JUNE 21, 2021
Rural broadband can reunite Colorado’s future
Pueblo, CO —The digital divide in both rural and urban areas of Colorado is crimping nearly every major sector of our state’s economy. If we are going to win in intensifying global competition battles whether in traditional sectors like forestry and agriculture or in high-tech, research-driven fields we need to tap the skills and potential of every Coloradoan. And that means everyone has to be online.
The pending infrastructure bill in Congress gives us the best hope to wire rural communities not yet reached by broadband networks and help more low-income Coloradoans sign up for the service already available at their doorstep. But it can only work if we get smart with the plan. Most communities across our state already have world-class, gigabit speed networks. Here in Pueblo, 99.7% of neighborhoods can choose from multiple providers, and 98% have access to next generation speeds of 250 Mbps or faster. These networks are the building blocks for advancing education, empowering telehealth and accelerating economic growth.
But west toward the San Luis Valley, the story is different. In Saguache County, one in every five census blocks have no broadband, and others are only partially served. Unconnected Farmers and ranchers can’t utilize cloud-connected precision agriculture tools, and their kids are shut out of the online education taken for granted in cities and suburbs.
President Biden wants to include $100 billion in the infrastructure package to address the digital divide, and Republicans have countered with a $65 billion offer. Relative to typical beltway dysfunction, this is actually not a bad starting point.

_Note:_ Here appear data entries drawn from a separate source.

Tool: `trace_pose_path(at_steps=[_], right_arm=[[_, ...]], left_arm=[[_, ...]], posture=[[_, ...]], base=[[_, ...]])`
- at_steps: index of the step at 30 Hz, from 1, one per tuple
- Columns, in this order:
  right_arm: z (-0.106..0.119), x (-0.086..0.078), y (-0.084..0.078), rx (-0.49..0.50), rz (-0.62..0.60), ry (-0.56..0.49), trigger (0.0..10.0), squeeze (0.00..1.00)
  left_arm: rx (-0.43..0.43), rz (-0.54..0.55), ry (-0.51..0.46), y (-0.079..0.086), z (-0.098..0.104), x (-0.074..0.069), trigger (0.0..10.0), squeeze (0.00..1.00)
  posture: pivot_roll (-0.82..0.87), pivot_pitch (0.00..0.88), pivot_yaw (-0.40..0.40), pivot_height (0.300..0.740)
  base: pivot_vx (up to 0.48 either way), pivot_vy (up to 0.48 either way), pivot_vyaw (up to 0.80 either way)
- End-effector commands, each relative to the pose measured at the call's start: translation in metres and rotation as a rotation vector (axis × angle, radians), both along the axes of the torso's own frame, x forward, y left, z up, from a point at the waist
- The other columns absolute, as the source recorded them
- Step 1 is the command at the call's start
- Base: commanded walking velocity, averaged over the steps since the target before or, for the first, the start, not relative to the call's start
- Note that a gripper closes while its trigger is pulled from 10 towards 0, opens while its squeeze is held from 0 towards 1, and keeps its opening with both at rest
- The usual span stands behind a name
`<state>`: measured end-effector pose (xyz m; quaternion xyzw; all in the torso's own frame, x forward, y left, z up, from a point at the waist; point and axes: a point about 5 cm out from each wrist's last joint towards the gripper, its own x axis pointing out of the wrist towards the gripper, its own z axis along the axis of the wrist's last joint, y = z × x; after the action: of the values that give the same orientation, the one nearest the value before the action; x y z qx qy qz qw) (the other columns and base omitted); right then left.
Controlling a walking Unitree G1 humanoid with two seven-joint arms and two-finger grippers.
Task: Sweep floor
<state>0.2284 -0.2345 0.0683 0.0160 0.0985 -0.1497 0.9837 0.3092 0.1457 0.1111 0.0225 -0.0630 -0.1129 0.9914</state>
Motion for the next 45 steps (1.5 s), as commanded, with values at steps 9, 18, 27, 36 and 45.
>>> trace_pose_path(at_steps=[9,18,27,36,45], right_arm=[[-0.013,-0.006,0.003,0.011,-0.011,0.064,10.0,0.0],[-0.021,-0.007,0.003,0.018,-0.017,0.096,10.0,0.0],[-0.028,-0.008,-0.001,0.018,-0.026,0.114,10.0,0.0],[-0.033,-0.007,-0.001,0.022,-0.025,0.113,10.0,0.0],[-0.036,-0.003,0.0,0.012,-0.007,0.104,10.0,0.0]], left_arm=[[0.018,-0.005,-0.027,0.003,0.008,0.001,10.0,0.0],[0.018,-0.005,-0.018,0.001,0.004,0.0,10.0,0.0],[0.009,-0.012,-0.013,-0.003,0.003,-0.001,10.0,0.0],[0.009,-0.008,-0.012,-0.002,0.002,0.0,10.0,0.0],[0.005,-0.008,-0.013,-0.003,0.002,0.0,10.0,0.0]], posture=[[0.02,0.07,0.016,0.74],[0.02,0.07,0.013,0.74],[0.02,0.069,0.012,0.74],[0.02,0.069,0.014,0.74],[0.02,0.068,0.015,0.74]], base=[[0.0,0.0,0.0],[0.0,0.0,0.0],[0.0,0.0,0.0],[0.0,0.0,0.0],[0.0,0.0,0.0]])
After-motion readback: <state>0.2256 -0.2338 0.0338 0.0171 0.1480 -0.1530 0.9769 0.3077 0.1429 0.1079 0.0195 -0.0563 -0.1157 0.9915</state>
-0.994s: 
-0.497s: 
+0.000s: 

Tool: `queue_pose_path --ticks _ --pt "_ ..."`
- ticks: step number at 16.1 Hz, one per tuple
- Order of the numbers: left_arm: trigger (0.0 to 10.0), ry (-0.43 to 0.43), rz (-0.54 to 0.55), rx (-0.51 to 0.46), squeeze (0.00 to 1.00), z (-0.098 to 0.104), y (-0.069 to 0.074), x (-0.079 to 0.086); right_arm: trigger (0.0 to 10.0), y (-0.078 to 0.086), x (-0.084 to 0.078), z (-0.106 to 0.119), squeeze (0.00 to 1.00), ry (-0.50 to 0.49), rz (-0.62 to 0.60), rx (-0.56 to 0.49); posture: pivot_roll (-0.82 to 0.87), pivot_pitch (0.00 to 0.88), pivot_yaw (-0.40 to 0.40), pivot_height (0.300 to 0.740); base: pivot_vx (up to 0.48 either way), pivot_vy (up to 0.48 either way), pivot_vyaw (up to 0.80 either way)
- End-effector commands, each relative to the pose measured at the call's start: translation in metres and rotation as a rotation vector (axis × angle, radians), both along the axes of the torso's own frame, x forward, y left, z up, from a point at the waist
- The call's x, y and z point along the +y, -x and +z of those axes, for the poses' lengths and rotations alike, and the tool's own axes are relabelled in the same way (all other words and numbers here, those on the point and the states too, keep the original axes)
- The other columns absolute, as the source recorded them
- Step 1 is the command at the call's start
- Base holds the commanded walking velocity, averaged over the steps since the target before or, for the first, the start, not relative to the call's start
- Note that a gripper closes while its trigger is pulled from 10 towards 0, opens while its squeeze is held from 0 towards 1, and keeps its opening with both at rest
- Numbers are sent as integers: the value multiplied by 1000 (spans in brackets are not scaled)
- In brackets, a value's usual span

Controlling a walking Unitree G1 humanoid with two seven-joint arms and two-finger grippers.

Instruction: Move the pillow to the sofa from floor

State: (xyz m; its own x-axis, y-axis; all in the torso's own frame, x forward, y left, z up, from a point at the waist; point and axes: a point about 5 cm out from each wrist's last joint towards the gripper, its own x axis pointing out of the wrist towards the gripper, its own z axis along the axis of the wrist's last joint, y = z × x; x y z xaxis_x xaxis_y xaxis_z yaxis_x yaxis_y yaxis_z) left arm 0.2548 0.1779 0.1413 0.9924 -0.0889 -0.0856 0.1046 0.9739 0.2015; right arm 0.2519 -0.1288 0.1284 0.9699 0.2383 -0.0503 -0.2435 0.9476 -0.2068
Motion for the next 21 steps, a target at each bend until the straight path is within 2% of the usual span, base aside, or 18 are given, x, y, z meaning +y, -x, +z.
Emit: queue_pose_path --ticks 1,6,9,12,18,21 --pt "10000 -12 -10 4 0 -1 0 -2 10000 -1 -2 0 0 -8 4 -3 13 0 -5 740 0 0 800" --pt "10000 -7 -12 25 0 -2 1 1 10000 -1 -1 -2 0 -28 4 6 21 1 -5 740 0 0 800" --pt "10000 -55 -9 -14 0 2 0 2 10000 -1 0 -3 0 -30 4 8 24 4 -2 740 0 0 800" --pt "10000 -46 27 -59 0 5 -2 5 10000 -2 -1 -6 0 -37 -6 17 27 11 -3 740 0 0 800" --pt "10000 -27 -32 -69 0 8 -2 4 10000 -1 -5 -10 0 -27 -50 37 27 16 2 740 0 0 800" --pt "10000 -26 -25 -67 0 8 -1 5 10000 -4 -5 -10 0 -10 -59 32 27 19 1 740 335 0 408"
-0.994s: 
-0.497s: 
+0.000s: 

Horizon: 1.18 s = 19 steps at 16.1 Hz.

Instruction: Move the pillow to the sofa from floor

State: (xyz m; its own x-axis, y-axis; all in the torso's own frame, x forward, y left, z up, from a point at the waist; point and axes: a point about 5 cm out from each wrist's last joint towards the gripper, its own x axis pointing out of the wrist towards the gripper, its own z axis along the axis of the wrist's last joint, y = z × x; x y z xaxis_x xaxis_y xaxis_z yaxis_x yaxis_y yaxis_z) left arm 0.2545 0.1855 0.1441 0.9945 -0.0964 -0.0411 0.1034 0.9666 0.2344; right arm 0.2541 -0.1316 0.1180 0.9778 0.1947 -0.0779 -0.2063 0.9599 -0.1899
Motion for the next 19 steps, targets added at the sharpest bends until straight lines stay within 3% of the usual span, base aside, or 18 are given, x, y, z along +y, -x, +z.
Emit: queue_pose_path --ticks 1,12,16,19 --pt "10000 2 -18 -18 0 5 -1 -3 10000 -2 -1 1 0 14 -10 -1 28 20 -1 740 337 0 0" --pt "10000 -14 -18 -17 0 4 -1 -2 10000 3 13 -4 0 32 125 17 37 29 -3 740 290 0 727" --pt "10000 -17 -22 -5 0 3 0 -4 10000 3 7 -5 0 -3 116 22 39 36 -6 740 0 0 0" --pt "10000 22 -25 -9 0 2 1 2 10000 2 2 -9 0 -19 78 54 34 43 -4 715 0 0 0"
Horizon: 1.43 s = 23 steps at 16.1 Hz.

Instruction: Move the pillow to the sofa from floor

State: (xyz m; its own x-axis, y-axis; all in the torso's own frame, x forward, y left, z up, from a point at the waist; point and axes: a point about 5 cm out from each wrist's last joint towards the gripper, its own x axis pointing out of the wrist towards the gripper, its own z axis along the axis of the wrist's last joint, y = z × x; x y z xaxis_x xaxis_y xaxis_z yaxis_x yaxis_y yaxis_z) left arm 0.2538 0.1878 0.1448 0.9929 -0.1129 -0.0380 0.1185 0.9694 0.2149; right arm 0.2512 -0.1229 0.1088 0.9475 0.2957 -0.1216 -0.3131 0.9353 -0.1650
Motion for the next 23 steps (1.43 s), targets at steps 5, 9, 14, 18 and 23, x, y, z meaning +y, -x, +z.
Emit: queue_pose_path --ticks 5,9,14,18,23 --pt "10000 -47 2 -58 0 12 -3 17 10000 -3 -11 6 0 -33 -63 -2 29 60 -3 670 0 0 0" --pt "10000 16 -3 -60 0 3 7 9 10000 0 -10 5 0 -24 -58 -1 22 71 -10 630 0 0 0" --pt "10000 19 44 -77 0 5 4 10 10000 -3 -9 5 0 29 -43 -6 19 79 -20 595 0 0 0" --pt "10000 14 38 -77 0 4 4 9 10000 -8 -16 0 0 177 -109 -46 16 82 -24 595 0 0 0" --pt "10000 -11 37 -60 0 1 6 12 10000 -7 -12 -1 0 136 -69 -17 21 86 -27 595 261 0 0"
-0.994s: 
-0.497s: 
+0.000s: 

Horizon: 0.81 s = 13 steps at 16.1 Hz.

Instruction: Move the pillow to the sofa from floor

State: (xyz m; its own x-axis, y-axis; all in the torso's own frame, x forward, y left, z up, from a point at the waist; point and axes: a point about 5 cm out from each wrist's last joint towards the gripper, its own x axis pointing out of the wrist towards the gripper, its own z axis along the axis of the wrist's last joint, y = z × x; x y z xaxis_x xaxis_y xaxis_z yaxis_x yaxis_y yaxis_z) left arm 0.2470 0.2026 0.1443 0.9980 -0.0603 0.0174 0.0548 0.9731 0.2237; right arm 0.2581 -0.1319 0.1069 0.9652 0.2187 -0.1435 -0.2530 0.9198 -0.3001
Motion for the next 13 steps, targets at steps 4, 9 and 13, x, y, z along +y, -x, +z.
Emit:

Past failed efforts to fix the rural divide show that just throwing money at the problem without clear priorities or accountability doesn’t work. Exposés by the New York Times and Politico, and investigations by Government Accountability Office, detailed how inadequate oversight allowed 2009 stimulus funds to be wasted building networks in communities that already had them.
This time we can avoid debacles if we keep our eyes on the prize, focus on priority areas and ensure accountability.
Democratic Sen. Joe Manchin and Republican Sen. John Cornyn are leading a bipartisan effort to do just that: target federal dollars to communities that don’t already have broadband and impose a 3-year timetable to get the job done – with strict standards of accountability.
The Manchin-Cornyn bill also imposes important – and refreshing – checks against patronage. Rather than steering federal dollars to favored providers – as historical “eligibility” requirements used to do – the bill encourages all providers to compete. From private companies to rural coops and public-private partnerships, any provider who thinks they have the best solution for a given area – whether wired, wireless, or satellite – can apply and compete on equal footing to provide taxpayers the best deal.
And politically, the bill may just be the sweet spot to unify Democrats and Republicans and show the rest of the country that broadband is a bipartisan issue that benefits every American, regardless of geography, socioeconomic status or political party.
But this can only succeed if voters insist that lawmakers resist the armies of lobbyists who want to derail bipartisan consensus in service of special interests or ideological agendas.
Some are pushing to use federal broadband funds to push more local governments into the business of operating broadband services – even in areas that already have world class networks. It’s an idea that has worked in a few places, but failed in many more – and risks steering scarce tax dollars away from the unserved areas where they’re most needed.
Others have suggested “futureproofing” network investments by redefining “broadband” to require both download and upload speeds of 100 Mbps or more. While well-intended, to be sure, experts warn this idea would actually leave almost 60% of the country considered “unserved” and thereby eligible to divert funds much more urgently needed in communities like Saguache County. $65 billion might be enough – and $100 billion almost certainly would be – to finally bring broadband infrastructure to every corner of rural America. We know what needs to be done, and cannot keep repeating our mistakes of the past. We have a good roadmap to get the job done if lawmakers will only take yes for an answer.